Breakthrough

Bergamot Citrus Extract: Italy's Answer to High Cholesterol

Updated Apr 26, 2026 · 7 min read

Bergamot (Citrus bergamia) is a hybrid citrus fruit grown almost only in the Calabria region of southern Italy. Its peel is rich in unusual flavonoids — especially brutieridin and melitidin — that act like very mild plant statins by partially blocking HMG-CoA reductase, the enzyme that makes cholesterol. Italian researchers have built a steady evidence base for standardized bergamot extract (often labeled BPF, for Bergamot Polyphenolic Fraction) over the last 15 years.

What the lipid trials show

The most useful summary is a 2019 systematic review by Lamiquiz-Moneo and colleagues in Critical Reviews in Food Science and Nutrition (PMID 31670973). It pooled 12 human studies. Across those trials, total cholesterol fell by 12–31%, LDL by 8–41%, and triglycerides by 12–40%. Most studies also showed a small rise in HDL. Doses ranged from about 500 to 1,500 mg/day of standardized bergamot extract, usually for 30–180 days. The reviewers note the trials were heterogeneous and quality was modest, so the headline numbers should be read as a plausible range, not a fixed effect size.

Mechanism: more than just statin-like activity

Brutieridin and melitidin compete with HMG-CoA reductase, but per molecule they are far weaker than prescription statins. Bergamot likely works through several pathways at once: light HMG-CoA reductase blockade, AMPK activation (helpful for glucose and fat metabolism), increased PON1 activity (which protects HDL from oxidation), and reduced new fat-making in the liver. The combined effect is meaningful even though no single mechanism is strong on its own.

Statin add-on or alternative

The clearest add-on data come from Gliozzi and colleagues in International Journal of Cardiology, 2013 (PMID 24239156). Seventy-seven adults with mixed high cholesterol were randomized to placebo, rosuvastatin 10 mg, rosuvastatin 20 mg, BPF 1,000 mg, or BPF 1,000 mg + rosuvastatin 10 mg for 30 days. Adding BPF to the low-dose statin produced larger drops in LDL and oxidized-LDL markers than rosuvastatin alone. That makes bergamot a reasonable option for people who get muscle pain on higher statin doses and want to stay on the lowest effective dose. As a stand-alone, it is reasonable for adults with mild-to-moderate high cholesterol who do not yet need a prescription. It should not replace a statin in someone with established heart disease.
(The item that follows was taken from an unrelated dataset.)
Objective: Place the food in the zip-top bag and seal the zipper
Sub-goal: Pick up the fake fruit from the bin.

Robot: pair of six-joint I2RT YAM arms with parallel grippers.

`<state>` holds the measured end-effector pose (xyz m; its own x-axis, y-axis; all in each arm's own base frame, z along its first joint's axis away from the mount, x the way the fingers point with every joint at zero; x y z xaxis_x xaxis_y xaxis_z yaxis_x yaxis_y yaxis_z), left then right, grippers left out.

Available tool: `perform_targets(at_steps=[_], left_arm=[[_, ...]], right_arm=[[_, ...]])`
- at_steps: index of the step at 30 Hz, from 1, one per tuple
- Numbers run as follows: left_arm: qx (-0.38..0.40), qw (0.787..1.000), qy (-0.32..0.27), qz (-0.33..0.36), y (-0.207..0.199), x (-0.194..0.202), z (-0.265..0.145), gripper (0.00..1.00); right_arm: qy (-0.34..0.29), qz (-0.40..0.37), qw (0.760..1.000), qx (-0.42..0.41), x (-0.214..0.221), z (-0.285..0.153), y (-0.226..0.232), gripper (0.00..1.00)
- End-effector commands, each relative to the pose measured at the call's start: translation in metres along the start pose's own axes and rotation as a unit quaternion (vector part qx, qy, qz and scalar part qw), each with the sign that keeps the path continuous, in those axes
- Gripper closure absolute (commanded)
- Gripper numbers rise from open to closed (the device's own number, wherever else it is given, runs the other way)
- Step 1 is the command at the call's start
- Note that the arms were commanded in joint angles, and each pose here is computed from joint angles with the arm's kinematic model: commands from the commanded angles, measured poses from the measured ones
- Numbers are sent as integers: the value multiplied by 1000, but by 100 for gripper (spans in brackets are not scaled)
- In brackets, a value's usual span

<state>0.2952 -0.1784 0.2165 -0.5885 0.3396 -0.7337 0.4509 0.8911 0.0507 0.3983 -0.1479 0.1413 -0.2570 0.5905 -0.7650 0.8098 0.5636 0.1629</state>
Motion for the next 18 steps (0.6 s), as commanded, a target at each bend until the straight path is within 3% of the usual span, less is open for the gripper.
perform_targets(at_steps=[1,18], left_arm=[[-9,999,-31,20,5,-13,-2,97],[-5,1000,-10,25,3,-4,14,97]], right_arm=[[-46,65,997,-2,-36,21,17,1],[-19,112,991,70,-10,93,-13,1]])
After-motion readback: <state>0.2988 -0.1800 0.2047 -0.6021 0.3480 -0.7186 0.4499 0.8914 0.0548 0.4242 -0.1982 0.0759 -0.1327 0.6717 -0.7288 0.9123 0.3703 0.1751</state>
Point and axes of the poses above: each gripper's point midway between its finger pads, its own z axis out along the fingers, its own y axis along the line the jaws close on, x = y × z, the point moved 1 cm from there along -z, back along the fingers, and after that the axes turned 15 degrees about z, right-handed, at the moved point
Standardization and safety

Look for products standardized to about 40% polyphenols or to a defined BPF fraction. Generic “bergamot extract” with no standardization can be inconsistent. Bergamot is well tolerated; mild stomach upset is the most common report. Because it lowers lipids, recheck a lipid panel at 8–12 weeks, and tell any prescriber who is also adjusting cholesterol medications.

Sources

  1. Lamiquiz-Moneo I, et al. “Effect of bergamot on lipid profile in humans: a systematic review.” Critical Reviews in Food Science and Nutrition, 2020. PMID 31670973; DOI 10.1080/10408398.2019.1677554.
  2. Gliozzi M, et al. “Bergamot polyphenolic fraction enhances rosuvastatin-induced effect on LDL-cholesterol, LOX-1 expression and protein kinase B phosphorylation in patients with hyperlipidemia.” International Journal of Cardiology, 2013. PMID 24239156; DOI 10.1016/j.ijcard.2013.08.125.
  3. Mollace V, et al. “Hypolipemic and hypoglycaemic activity of bergamot polyphenols: from animal models to human studies.” Fitoterapia, 2011. PMID 21056640; DOI 10.1016/j.fitote.2010.11.014.
  4. Toth PP, et al. “Bergamot reduces plasma lipids, atherogenic small dense LDL, and subclinical atherosclerosis in subjects with moderate hypercholesterolemia.” Frontiers in Pharmacology, 2016. PMID 26779019; DOI 10.3389/fphar.2015.00299.